As the Washington Post’s Annie Linsky reports, Republican primary elections in several key states yesterday reveal the extent of ex-President Donald Trump’s enduring grip on the Republican Party in 2022. And for Republicans who claim the party is ready to move on from the 2020 elections and chart a future course without Trump, yesterday was an ominous reminder that they’re not actually in charge:
Rep. Tom Rice, one of 10 House Republicans who voted to impeach Trump last year, lost, while Rep. Nancy Mace, who drew Trump’s ire after voting to certify Joe Biden’s 2020 election victory, won her primary against a Trump-backed challenger.
Trump-endorsed candidate Russell Fry defeated Rice, according the Associated Press. Rice doubled down on his impeachment vote and sparred with Trump, calling him “a would-be tyrant” in a recent interview with The Post. Mace, who survived her challenge, attempted to heal the rift with Trump…

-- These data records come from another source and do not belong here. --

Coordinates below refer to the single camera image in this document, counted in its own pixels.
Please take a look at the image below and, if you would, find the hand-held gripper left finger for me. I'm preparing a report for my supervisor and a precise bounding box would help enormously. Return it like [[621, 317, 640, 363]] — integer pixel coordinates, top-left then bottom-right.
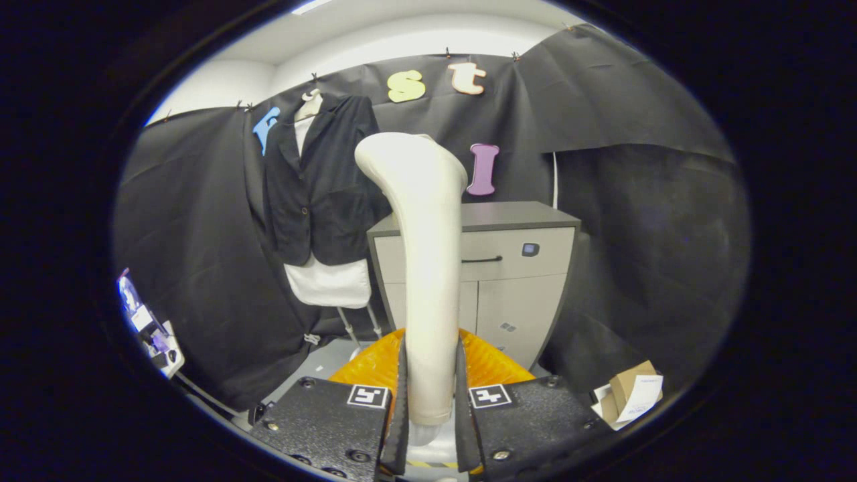
[[248, 328, 410, 482]]

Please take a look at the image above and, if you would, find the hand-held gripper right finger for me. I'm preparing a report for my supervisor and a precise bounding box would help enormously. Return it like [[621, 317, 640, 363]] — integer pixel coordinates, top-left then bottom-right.
[[455, 328, 601, 482]]

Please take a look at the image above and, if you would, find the white garment steamer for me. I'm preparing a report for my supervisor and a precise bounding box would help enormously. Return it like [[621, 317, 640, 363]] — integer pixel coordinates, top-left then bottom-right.
[[354, 132, 469, 448]]

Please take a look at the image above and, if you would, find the black suit jacket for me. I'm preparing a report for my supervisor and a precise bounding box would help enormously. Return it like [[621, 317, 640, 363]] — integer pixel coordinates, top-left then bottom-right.
[[261, 94, 392, 267]]

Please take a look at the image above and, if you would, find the dress form stand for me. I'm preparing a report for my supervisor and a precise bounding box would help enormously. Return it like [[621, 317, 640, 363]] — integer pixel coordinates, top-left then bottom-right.
[[335, 303, 384, 343]]

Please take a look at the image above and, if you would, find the grey cabinet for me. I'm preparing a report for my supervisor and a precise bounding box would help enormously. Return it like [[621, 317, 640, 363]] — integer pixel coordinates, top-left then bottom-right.
[[366, 201, 582, 370]]

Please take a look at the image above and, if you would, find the cardboard box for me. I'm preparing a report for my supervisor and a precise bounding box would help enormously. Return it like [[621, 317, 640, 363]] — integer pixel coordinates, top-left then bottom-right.
[[591, 360, 665, 431]]

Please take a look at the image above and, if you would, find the white dress form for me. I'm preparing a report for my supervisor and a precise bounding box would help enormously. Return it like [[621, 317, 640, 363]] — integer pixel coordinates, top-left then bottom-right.
[[284, 88, 373, 309]]

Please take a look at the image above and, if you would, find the white paper slip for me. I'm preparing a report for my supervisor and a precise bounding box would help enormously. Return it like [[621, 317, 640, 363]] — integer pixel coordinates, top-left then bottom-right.
[[615, 374, 664, 424]]

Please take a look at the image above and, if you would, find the black backdrop cloth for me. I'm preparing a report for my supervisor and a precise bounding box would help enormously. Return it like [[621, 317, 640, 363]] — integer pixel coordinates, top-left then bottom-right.
[[112, 23, 752, 412]]

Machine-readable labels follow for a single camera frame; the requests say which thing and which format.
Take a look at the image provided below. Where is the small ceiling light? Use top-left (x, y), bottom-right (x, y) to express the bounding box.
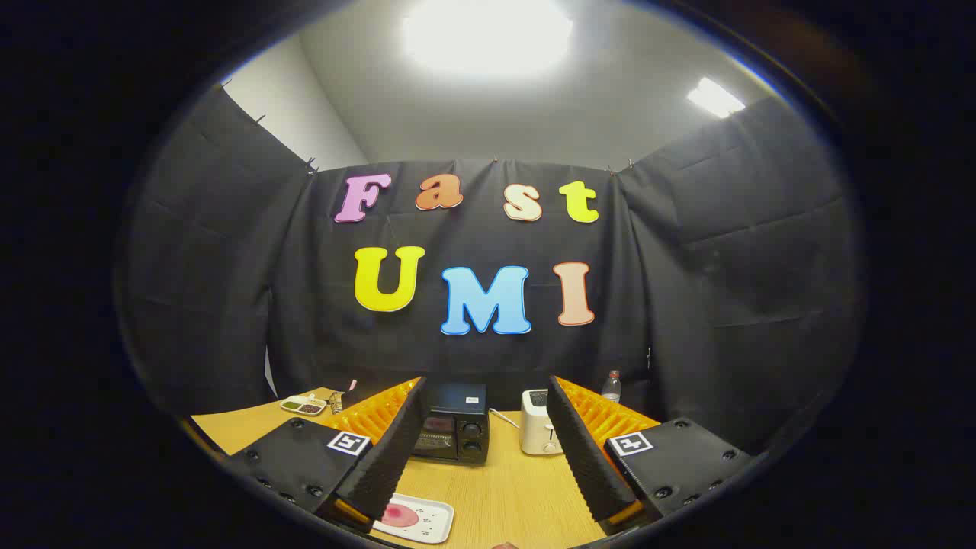
top-left (686, 76), bottom-right (746, 119)

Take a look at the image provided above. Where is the white square plate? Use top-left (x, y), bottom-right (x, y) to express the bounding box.
top-left (371, 493), bottom-right (455, 544)

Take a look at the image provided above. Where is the large ceiling light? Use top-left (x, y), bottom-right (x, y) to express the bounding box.
top-left (400, 0), bottom-right (574, 77)

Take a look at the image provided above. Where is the white pop-up toaster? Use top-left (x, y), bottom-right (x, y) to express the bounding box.
top-left (520, 389), bottom-right (563, 456)

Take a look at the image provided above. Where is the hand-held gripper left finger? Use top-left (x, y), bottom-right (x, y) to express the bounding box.
top-left (221, 376), bottom-right (429, 535)

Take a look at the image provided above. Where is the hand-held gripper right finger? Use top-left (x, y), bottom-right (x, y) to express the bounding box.
top-left (546, 375), bottom-right (756, 536)

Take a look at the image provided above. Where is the black toaster oven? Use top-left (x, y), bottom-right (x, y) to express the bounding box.
top-left (412, 383), bottom-right (491, 464)

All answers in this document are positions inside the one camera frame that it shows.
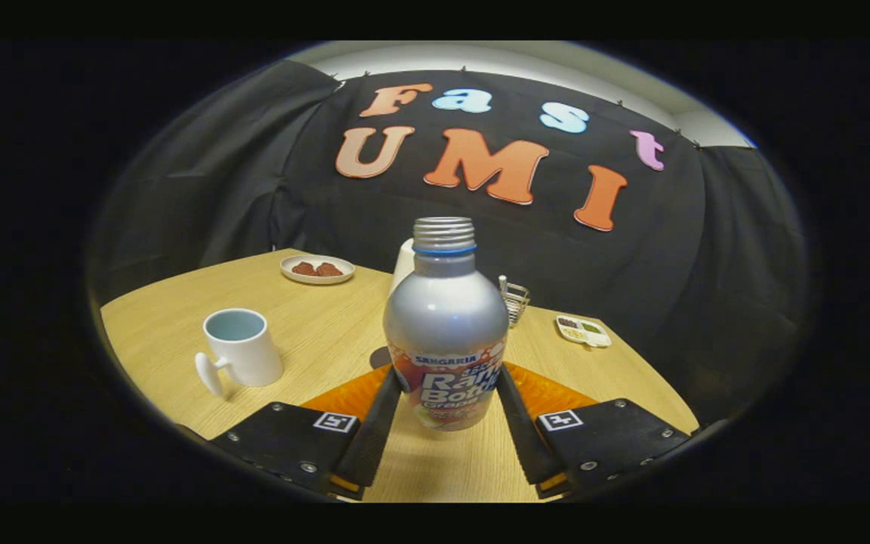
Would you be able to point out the silver juice bottle red label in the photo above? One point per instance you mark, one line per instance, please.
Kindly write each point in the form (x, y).
(446, 317)

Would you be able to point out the dark brown round coaster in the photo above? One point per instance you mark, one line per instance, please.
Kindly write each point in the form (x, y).
(379, 357)

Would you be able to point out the white divided condiment dish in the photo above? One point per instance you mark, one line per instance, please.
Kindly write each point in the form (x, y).
(583, 331)

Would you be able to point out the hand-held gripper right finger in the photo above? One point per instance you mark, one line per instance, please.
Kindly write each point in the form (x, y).
(518, 431)

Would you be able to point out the small white utensil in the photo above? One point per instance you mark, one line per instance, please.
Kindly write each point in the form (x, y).
(503, 284)

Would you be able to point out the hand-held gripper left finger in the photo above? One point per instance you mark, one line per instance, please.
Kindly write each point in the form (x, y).
(378, 431)

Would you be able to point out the white cup blue inside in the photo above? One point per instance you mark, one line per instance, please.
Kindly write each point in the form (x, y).
(250, 359)

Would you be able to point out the red-brown snack piece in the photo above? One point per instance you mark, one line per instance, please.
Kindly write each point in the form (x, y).
(303, 268)
(328, 269)

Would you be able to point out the white round plate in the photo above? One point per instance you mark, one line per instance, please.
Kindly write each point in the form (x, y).
(318, 280)

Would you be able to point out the white toaster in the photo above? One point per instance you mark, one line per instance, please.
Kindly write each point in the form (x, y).
(403, 263)

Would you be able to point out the wooden table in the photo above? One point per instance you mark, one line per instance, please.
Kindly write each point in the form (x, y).
(314, 332)

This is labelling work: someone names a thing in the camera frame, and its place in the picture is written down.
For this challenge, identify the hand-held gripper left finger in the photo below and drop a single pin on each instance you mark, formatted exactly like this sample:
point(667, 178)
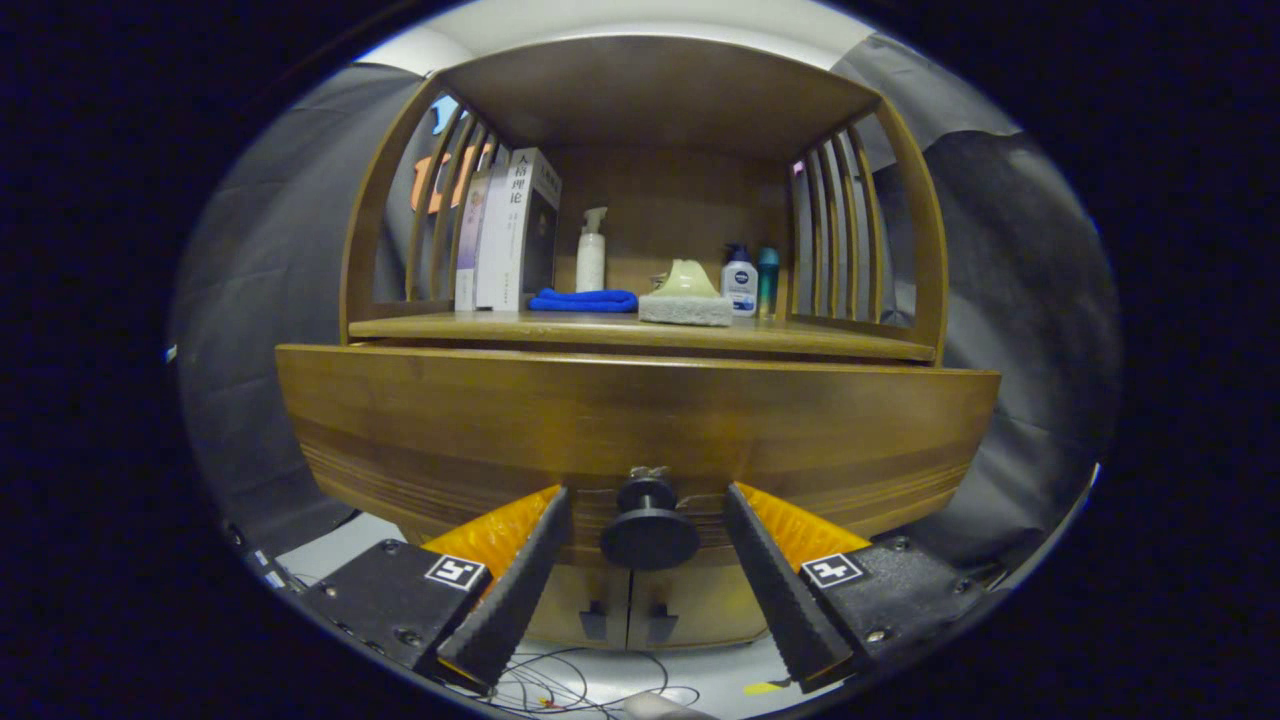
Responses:
point(520, 590)

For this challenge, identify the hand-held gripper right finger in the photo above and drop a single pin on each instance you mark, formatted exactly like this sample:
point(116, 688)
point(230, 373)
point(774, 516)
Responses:
point(780, 590)

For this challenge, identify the wooden drawer with black knob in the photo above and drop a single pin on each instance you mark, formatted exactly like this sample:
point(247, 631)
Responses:
point(640, 410)

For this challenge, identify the wooden cabinet door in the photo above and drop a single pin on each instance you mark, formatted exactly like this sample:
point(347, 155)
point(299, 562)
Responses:
point(710, 610)
point(560, 615)

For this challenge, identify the wooden countertop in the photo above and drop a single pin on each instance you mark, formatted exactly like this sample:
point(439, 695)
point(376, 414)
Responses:
point(560, 328)

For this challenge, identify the wooden cabinet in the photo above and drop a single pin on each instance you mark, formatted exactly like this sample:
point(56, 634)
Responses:
point(650, 95)

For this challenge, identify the yellow tape piece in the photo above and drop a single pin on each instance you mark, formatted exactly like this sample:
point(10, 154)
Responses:
point(765, 688)

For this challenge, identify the folded blue cloth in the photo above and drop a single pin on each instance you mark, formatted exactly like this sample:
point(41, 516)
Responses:
point(585, 300)

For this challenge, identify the white lotion bottle blue cap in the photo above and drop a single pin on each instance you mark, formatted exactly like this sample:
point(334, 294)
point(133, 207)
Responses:
point(739, 285)

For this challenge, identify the teal spray can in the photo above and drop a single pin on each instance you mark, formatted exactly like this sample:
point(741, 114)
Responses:
point(768, 280)

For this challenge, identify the beige lidded teacup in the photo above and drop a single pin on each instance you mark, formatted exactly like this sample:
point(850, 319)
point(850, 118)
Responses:
point(658, 282)

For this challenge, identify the white pump bottle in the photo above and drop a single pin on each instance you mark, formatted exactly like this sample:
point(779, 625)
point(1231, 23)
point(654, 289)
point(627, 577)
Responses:
point(591, 265)

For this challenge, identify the thin pale purple book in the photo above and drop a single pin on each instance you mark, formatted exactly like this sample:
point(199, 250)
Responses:
point(467, 250)

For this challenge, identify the thick white book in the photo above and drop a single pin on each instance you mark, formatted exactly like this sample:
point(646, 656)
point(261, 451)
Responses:
point(505, 230)

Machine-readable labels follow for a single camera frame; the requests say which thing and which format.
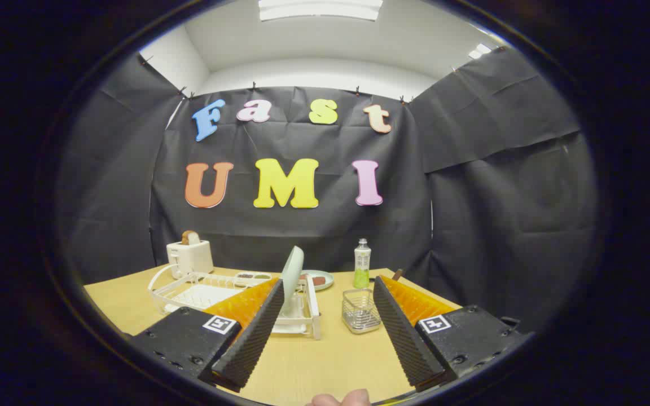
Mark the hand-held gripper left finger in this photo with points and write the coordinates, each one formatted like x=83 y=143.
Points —
x=251 y=344

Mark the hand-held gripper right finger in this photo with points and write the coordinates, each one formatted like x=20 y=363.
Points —
x=409 y=344

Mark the white compartment dish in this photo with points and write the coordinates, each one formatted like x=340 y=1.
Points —
x=253 y=276

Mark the small pale green plate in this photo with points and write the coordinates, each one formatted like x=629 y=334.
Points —
x=326 y=282

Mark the green drink bottle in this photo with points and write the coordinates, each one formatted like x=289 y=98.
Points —
x=362 y=265

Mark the brown food piece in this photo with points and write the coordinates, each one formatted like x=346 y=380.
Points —
x=318 y=280

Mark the white toaster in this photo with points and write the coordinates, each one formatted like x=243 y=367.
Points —
x=189 y=258

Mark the black backdrop cloth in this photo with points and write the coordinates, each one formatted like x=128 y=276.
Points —
x=302 y=237

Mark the brown bread slice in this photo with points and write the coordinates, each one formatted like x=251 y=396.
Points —
x=190 y=237

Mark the small ceiling light panel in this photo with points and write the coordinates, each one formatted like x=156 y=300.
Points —
x=479 y=51

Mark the long ceiling light panel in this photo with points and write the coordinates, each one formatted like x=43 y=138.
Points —
x=319 y=8

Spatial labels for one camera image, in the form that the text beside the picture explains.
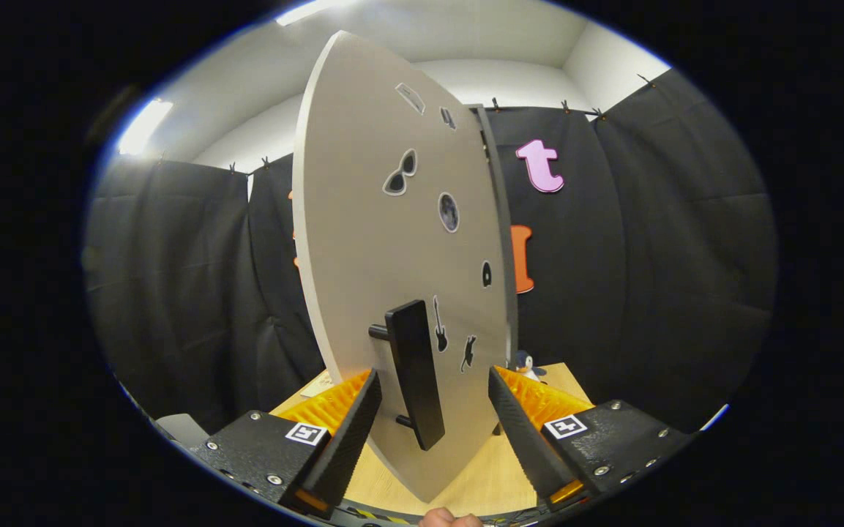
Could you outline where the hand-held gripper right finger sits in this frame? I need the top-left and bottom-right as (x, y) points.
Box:
(488, 366), (693, 513)

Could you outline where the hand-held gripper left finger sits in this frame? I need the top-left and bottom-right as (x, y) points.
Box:
(187, 368), (383, 520)

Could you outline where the black door handle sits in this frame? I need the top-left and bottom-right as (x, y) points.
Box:
(369, 299), (446, 451)

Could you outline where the beige shoe cabinet door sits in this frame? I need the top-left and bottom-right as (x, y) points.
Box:
(291, 31), (519, 504)

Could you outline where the dark grey shoe cabinet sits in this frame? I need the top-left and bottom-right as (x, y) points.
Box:
(469, 104), (519, 367)

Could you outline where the beige cover book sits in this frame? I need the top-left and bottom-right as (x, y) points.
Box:
(301, 370), (335, 400)

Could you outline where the small penguin toy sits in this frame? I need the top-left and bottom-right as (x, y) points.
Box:
(513, 350), (548, 385)

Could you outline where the black backdrop cloth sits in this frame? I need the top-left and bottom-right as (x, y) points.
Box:
(83, 70), (780, 433)

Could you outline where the ceiling light strip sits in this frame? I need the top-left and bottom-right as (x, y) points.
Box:
(118, 99), (173, 156)

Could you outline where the white ceiling light panel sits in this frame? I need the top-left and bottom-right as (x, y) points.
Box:
(275, 0), (349, 26)

Rep. Nancy Mace’s attempt to reconcile with Trump after denouncing him in the wake of the January 6th insurrection wasn’t enough to win Trump’s endorsement, but it certainly reduced the intensity of opposition to Mace compared to the outspoken anti-Trumper Rep. Tom Rice who voted for Trump’s impeachment. The Republican base’s continuing personal loyalty to Trump has made it impossible for Republican candidates running in primaries to put daylight between themselves and the former President–as we’ve seen here in Colorado, where any comment about politics beyond the four corners of our state has to be extracted from leading Republican candidates like a tooth.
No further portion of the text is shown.